>>>>>
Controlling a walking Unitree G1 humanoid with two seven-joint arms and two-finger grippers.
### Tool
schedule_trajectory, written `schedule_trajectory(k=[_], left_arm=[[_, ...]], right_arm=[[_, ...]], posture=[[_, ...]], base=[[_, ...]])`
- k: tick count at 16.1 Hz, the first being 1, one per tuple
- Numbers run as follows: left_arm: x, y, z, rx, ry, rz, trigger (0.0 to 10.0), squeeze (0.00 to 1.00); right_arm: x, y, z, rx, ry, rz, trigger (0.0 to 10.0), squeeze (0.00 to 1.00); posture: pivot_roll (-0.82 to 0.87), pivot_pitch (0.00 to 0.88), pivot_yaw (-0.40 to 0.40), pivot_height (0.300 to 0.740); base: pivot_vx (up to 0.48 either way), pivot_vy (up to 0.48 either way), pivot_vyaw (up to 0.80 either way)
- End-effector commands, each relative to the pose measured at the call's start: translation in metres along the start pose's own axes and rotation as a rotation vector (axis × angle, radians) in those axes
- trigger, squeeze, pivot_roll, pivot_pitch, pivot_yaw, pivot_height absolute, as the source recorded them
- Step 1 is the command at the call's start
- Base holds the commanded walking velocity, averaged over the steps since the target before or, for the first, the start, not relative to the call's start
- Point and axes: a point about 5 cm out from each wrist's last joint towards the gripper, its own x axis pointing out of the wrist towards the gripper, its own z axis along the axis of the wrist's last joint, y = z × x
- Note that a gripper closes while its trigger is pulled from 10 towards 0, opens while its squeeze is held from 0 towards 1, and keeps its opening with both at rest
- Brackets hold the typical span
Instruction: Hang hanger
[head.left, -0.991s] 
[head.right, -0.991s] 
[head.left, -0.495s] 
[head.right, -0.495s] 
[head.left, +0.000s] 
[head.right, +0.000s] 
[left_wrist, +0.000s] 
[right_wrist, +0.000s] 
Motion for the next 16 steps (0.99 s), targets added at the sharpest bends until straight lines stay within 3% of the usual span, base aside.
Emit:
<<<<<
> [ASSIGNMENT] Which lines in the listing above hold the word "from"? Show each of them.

> [RESPONSE]
- Point and axes: a point about 5 cm out from each wrist's last joint towards the gripper, its own x axis pointing out of the wrist towards the gripper, its own z axis along the axis of the wrist's last joint, y = z × x
- Note that a gripper closes while its trigger is pulled from 10 towards 0, opens while its squeeze is held from 0 towards 1, and keeps its opening with both at rest

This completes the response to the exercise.